== What you should do ==
Retype everything in the listing, leaving each line exactly as it is.

== Raw data ==

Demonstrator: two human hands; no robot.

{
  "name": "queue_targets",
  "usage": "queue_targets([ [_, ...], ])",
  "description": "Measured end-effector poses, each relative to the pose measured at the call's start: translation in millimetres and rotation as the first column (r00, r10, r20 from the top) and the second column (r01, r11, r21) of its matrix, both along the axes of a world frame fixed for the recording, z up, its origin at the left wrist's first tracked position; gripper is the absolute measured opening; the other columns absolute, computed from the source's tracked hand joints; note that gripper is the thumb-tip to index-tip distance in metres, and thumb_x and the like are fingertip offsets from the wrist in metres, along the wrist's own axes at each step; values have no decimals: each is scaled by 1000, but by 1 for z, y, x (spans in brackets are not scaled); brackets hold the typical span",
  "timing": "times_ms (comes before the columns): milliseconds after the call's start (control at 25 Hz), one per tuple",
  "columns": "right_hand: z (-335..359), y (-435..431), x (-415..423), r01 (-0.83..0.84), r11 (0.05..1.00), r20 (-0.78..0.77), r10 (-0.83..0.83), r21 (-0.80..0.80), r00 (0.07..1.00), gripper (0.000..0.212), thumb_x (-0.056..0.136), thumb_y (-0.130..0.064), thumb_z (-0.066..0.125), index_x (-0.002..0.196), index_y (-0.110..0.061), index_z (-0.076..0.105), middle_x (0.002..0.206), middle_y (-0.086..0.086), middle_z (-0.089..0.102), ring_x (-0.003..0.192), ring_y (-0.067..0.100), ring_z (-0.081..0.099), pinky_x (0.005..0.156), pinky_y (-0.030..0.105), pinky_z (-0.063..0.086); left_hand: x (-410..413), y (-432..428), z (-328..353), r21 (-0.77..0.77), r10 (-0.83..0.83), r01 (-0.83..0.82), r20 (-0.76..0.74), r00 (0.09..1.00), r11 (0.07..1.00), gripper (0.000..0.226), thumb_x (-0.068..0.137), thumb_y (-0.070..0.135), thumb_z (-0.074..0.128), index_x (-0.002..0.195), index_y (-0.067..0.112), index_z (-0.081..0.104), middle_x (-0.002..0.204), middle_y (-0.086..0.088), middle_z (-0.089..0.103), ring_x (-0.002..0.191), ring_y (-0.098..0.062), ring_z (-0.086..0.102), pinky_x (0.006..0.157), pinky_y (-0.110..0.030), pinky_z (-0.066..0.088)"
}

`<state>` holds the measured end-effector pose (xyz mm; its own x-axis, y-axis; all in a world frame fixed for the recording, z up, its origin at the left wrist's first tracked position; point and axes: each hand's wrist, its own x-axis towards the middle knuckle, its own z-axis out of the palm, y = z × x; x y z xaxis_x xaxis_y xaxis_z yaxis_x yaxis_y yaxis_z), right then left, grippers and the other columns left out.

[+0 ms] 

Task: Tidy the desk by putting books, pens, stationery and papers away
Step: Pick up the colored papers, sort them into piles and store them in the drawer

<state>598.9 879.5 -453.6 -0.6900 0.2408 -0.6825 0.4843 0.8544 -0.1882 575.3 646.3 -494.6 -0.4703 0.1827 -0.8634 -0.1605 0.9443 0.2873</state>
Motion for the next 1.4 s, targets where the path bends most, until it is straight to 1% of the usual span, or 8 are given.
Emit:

== Solved exercise ==
Demonstrator: two human hands; no robot.

{
  "name": "queue_targets",
  "usage": "queue_targets([ [_, ...], ])",
  "description": "Measured end-effector poses, each relative to the pose measured at the call's start: translation in millimetres and rotation as the first column (r00, r10, r20 from the top) and the second column (r01, r11, r21) of its matrix, both along the axes of a world frame fixed for the recording, z up, its origin at the left wrist's first tracked position; gripper is the absolute measured opening; the other columns absolute, computed from the source's tracked hand joints; note that gripper is the thumb-tip to index-tip distance in metres, and thumb_x and the like are fingertip offsets from the wrist in metres, along the wrist's own axes at each step; values have no decimals: each is scaled by 1000, but by 1 for z, y, x (spans in brackets are not scaled); brackets hold the typical span",
  "timing": "times_ms (comes before the columns): milliseconds after the call's start (control at 25 Hz), one per tuple",
  "columns": "right_hand: z (-335..359), y (-435..431), x (-415..423), r01 (-0.83..0.84), r11 (0.05..1.00), r20 (-0.78..0.77), r10 (-0.83..0.83), r21 (-0.80..0.80), r00 (0.07..1.00), gripper (0.000..0.212), thumb_x (-0.056..0.136), thumb_y (-0.130..0.064), thumb_z (-0.066..0.125), index_x (-0.002..0.196), index_y (-0.110..0.061), index_z (-0.076..0.105), middle_x (0.002..0.206), middle_y (-0.086..0.086), middle_z (-0.089..0.102), ring_x (-0.003..0.192), ring_y (-0.067..0.100), ring_z (-0.081..0.099), pinky_x (0.005..0.156), pinky_y (-0.030..0.105), pinky_z (-0.063..0.086); left_hand: x (-410..413), y (-432..428), z (-328..353), r21 (-0.77..0.77), r10 (-0.83..0.83), r01 (-0.83..0.82), r20 (-0.76..0.74), r00 (0.09..1.00), r11 (0.07..1.00), gripper (0.000..0.226), thumb_x (-0.068..0.137), thumb_y (-0.070..0.135), thumb_z (-0.074..0.128), index_x (-0.002..0.195), index_y (-0.067..0.112), index_z (-0.081..0.104), middle_x (-0.002..0.204), middle_y (-0.086..0.088), middle_z (-0.089..0.103), ring_x (-0.002..0.191), ring_y (-0.098..0.062), ring_z (-0.086..0.102), pinky_x (0.006..0.157), pinky_y (-0.110..0.030), pinky_z (-0.066..0.088)"
}

`<state>` holds the measured end-effector pose (xyz mm; its own x-axis, y-axis; all in a world frame fixed for the recording, z up, its origin at the left wrist's first tracked position; point and axes: each hand's wrist, its own x-axis towards the middle knuckle, its own z-axis out of the palm, y = z × x; x y z xaxis_x xaxis_y xaxis_z yaxis_x yaxis_y yaxis_z), right then left, grippers and the other columns left out.

[+0 ms] 

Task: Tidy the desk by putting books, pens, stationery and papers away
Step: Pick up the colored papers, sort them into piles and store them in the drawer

<state>598.9 879.5 -453.6 -0.6900 0.2408 -0.6825 0.4843 0.8544 -0.1882 575.3 646.3 -494.6 -0.4703 0.1827 -0.8634 -0.1605 0.9443 0.2873</state>
Motion for the next 1.4 s, targets where the path bends most, until it is straight to 1% of the usual span, or 8 are given.
Emit:

Nothing further is needed to complete this exercise.